後半、店は静かで、昨夜長島功さんが弦を支える棒を固定し、弦を変えてくれたギターを少し弾いてみた。蜂に刺された親指を今日治療してもらい、包帯が巻いてあるので、うまくネックを握れない。音が少し固い気がしないでもなかったが、いい音だ。


June 2, Wednesday 2004

先週土曜日以来のオーリアッド。今、家の庭にはあまり花が咲いていない。マーガレットとレモンバームとシダの葉をオーリアッドのテーブルの上に飾る。白と緑だけだが、これがまた清楚でいい。

午前中、家のまわりの草を刈っているとき、左手の親指の腹を蜂に刺された。親指が使えないということがこんなに不便だとは思わなかった。河芸町へ歌いに行く前にギターの弦を変えるつもりだったが、時間に追われてできなかった。それで、今日オーリアッドに入ってから、変えようとしたのだが、親指の刺されたところがあたると痛くてあきらめた。そこへ長島功さんがやってきた。
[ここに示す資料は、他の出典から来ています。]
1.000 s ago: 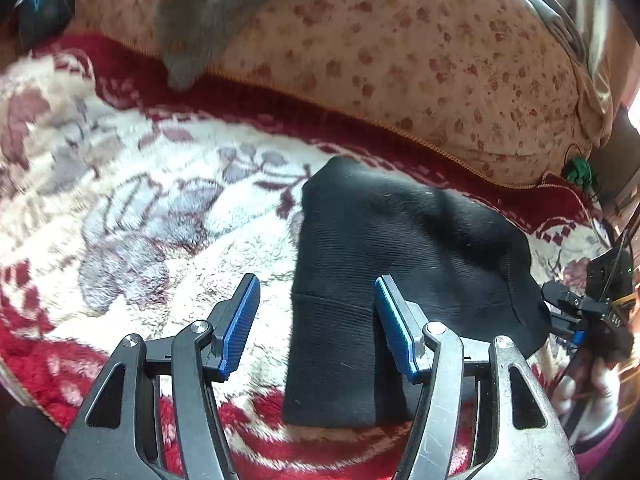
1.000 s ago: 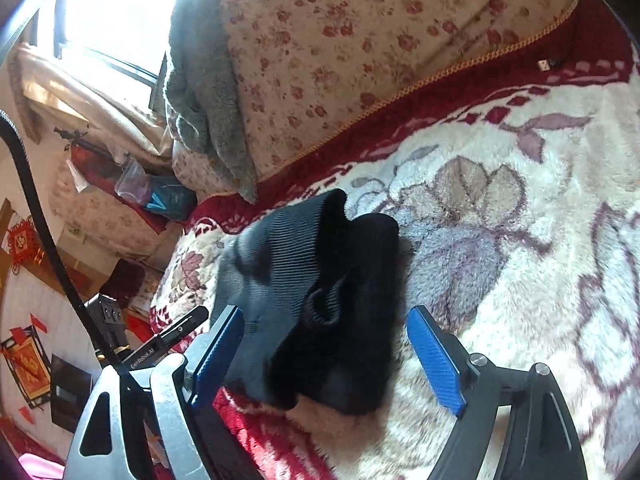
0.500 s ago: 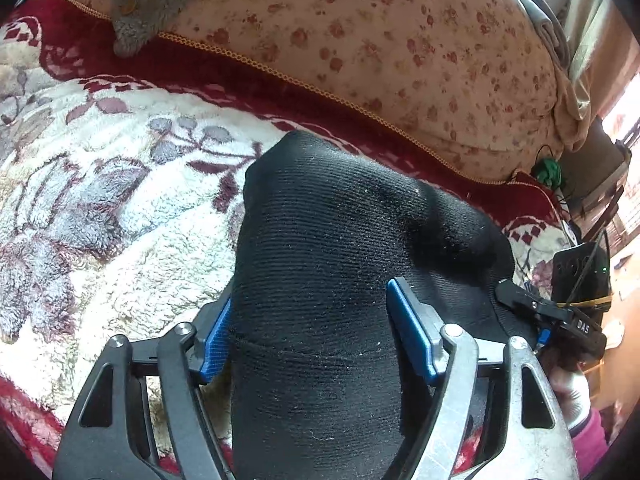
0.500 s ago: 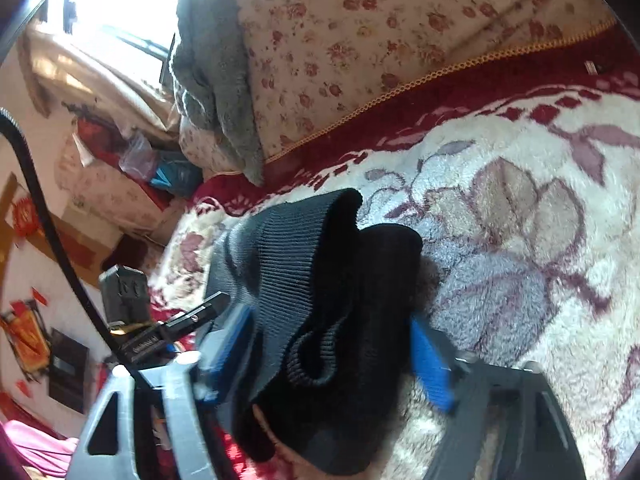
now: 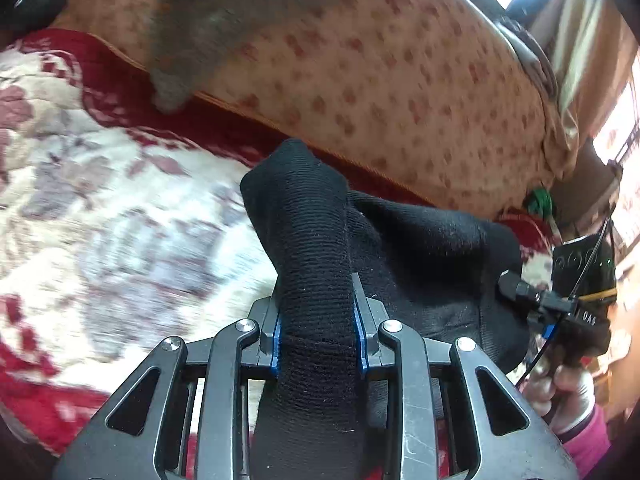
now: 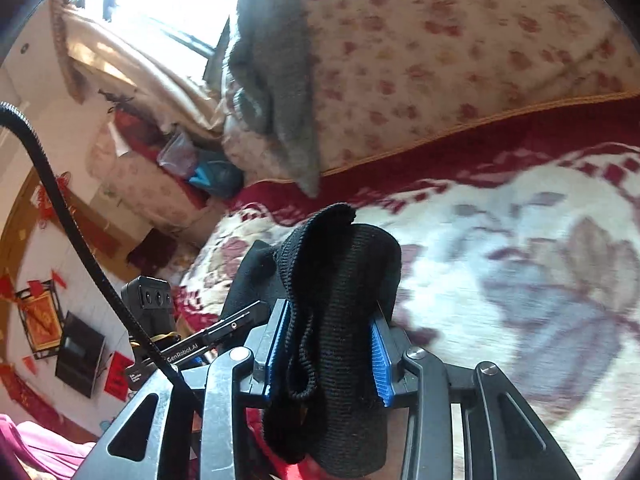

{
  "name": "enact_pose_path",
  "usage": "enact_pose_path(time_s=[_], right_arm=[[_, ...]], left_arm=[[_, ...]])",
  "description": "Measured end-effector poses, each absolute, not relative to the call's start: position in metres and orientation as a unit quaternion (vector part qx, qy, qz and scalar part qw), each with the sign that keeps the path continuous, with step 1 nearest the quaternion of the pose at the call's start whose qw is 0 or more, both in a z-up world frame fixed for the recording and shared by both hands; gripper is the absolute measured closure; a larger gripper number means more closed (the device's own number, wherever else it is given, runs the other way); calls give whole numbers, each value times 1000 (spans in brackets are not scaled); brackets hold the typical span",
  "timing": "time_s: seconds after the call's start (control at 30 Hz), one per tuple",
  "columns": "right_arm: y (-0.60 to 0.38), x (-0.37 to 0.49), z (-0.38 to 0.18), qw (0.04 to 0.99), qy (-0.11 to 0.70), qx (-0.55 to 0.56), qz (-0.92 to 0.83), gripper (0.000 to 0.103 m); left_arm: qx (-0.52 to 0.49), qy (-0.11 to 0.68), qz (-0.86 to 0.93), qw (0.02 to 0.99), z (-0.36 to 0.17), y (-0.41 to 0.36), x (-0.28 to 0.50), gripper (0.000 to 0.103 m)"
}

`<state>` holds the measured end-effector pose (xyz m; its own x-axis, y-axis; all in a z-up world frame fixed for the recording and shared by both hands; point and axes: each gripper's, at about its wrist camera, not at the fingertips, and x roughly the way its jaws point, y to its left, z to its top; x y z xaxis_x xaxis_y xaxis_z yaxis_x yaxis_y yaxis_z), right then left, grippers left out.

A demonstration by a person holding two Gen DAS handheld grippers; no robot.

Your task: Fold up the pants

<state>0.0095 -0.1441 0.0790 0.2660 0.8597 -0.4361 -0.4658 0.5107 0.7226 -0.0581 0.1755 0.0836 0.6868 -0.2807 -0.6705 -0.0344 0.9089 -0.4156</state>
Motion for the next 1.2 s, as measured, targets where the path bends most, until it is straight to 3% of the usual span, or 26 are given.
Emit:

お願いすると彼は手馴れた手つきで弦を変え始めた。しばらくして彼は、ネックと糸巻きの間の白いプラスティックの棒が剥がれているといった。この状態だと弦がブレて音がびびるとのこと。彼はもっていた接着剤でその白い棒を固定し、弦を変えてくれた。助かった。

先週の金曜日からアイスコーヒーを始めた。3月のまだ寒いうちに、入ってくるなり「アイスコーヒー」という年配の人がいた。「まだやっていないんですが」とお断りすると、「じゃあ、ホット」といってブレンドを飲んでくれた。同じことが数度繰り返された。その人はしばらく顔を出さなかった。今晩久しぶりに彼が入ってきた。彼が口を開く前に、ぼくのほうから「アイスコーヒーありますよ」というと、彼はにっこり笑った。

彼はいつも本棚の横の1番テーブルにすわり、おいしそうに煙草をくゆらせながら、長い間かけてコーヒーを味わう。彼のことについては何も知らない。オーリアッドが彼にとって、ひとときのやすらぎの場であればいいのだが。